August 2013

“Brevity is the soul of wit.” -Shakespeare

In exactly 500 words, what is happening here?

Michael Lejeune says:

I swung an axe at the thickest one. Last night, when they were here. It raked my chest with a branch and opened me up like I was made of butter. Wood is a stronger flesh. People don’t know; they don’t realize how fortunate we are that trees can’t move quick. They’re supposed to be still, and slow. They’re supposed to stay in one place.

They cornered me in the garage. The little ones wrapped tendrils around my ankles. The sawdust, that’s what stopped them. I hit the ground on my shoulder, just under the table saw, of all places. Ironic. Is that irony? How much wood have I cut on that table saw?

Did they know?

When the little ones got sawdust on them they recoiled like tape measures. Their roots retracted fast as whips. They slithered and stalked away, and I heard a strange sound as they went. It was like muffled squealing, buried under the sound of wood snapping. Sticks breaking again and again in a wrung, shrieking throat.

Branches scraped drywall, loosed chips of paint and snapped molding away. The two big ones—young oaks I think—scored deep gouges in the ceiling.

The clerk at the hardware store was casual enough, until I told him exactly how much sawdust I needed. His manager offered to save what their shop made in the coming weeks. I took what I could get and left, headed to the next store. There’s plenty of sawdust to be had if you know where to look.

And now my house is covered with it. Every square inch of floor. And I have buckets of it in every room.

I bought two new circular saws, and I’m keeping them plugged in and nearby.

My ex wife called me about ten minutes ago, to check on me. Said she was worried, after “what happened before”. I can’t believe she won’t even name it. Just like my sister, and Dr. Stamford. I told them a dozen times, the food in the cabinets came alive and tried to kill me. I don’t know why, and I don’t care. I was alone, and in danger, and if I hadn’t accidentally fallen against the open silverware drawer, I would never have found the one thing they were afraid of.

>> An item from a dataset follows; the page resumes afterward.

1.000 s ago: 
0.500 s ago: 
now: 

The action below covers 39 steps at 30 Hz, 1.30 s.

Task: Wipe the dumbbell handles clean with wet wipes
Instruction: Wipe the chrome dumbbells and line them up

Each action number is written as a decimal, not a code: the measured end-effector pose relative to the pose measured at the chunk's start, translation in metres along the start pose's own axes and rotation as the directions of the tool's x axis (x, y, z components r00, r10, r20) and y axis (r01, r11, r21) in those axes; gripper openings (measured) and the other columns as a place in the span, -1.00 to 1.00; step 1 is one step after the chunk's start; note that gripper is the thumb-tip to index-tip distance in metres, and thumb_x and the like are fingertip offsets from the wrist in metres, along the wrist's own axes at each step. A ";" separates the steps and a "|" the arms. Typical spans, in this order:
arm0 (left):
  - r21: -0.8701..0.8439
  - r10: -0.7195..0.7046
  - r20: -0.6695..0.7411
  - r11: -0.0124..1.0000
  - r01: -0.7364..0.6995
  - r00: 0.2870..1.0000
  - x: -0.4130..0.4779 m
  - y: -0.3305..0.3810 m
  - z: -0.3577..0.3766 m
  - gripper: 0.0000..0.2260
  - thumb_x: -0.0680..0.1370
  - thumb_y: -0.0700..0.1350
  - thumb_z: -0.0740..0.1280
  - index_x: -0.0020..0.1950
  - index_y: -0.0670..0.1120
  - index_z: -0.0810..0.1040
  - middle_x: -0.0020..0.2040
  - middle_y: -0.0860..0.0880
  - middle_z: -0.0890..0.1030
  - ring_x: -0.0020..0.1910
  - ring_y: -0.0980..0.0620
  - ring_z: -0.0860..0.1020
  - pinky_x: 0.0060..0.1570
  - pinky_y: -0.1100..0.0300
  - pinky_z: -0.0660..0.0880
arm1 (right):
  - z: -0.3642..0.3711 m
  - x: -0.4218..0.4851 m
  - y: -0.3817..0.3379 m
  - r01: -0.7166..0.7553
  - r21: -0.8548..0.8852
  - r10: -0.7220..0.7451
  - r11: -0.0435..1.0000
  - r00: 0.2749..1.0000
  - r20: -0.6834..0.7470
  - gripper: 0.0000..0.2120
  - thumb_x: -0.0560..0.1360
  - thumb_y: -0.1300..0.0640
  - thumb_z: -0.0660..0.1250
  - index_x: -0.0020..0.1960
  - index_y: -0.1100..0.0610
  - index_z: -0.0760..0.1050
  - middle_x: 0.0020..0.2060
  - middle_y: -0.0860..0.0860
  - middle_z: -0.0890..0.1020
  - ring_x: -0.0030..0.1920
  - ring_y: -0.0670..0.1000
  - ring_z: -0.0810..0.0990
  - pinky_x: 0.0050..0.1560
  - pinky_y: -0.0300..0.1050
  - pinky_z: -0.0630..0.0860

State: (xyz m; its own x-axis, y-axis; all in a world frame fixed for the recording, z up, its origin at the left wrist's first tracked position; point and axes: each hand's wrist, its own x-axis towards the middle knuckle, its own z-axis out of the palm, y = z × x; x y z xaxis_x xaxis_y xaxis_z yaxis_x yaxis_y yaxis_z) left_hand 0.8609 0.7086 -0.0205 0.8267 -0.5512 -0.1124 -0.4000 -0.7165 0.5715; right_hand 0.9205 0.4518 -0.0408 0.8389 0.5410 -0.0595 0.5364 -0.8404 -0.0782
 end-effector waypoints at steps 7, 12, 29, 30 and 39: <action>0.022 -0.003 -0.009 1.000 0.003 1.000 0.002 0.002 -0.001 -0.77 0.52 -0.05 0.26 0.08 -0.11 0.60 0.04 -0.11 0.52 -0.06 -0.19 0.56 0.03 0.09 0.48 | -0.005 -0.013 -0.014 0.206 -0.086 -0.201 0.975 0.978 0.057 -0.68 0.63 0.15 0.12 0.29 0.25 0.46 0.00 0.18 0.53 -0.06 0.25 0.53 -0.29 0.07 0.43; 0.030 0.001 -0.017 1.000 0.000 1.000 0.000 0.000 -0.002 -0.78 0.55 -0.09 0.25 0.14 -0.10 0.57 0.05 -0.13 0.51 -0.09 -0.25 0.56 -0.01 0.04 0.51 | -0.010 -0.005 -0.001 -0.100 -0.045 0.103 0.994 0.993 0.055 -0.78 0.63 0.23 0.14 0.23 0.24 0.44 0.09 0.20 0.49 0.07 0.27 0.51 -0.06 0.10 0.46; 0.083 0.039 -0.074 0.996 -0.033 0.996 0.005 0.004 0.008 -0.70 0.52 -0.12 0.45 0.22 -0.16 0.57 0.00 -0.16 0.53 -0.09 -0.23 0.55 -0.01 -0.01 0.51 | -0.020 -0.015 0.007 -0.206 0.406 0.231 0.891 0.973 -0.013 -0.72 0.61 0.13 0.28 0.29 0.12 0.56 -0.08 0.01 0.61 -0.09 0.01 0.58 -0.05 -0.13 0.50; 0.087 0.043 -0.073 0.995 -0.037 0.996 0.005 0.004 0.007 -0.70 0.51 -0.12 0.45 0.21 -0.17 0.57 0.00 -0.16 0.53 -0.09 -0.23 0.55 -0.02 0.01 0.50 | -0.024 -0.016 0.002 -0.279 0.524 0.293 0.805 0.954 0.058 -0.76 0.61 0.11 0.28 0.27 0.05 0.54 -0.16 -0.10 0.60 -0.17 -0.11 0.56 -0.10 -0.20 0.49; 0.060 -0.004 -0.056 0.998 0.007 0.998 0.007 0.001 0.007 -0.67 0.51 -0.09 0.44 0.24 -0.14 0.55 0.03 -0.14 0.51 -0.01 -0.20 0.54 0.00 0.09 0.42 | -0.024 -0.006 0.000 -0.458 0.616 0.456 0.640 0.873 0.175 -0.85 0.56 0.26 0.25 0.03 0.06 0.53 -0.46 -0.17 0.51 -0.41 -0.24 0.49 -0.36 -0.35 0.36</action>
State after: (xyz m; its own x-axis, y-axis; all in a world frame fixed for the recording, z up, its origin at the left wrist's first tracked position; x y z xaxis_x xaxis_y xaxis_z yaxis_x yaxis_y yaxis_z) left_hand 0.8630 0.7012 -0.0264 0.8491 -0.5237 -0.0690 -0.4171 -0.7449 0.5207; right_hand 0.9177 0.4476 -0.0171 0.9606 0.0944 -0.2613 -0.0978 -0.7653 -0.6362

She didn’t even know about the other times. When the electrical appliances came at me with their power cords suddenly prehensile, all reaching for my throat. Or when the books flung themselves from the bookshelves and onto me, where they gyrated back and forth, slicing me with a hundred paper cuts.

I hung up on her. She didn’t believe me then, and she won’t now. The only person I can trust is myself. No one, and, it seems, nothing, is my friend anymore.

But I survived before, and I’ll survive now. I may not sleep for a week, and no one will believe the story later, but I’ll live, damn it.

I will see the end of this.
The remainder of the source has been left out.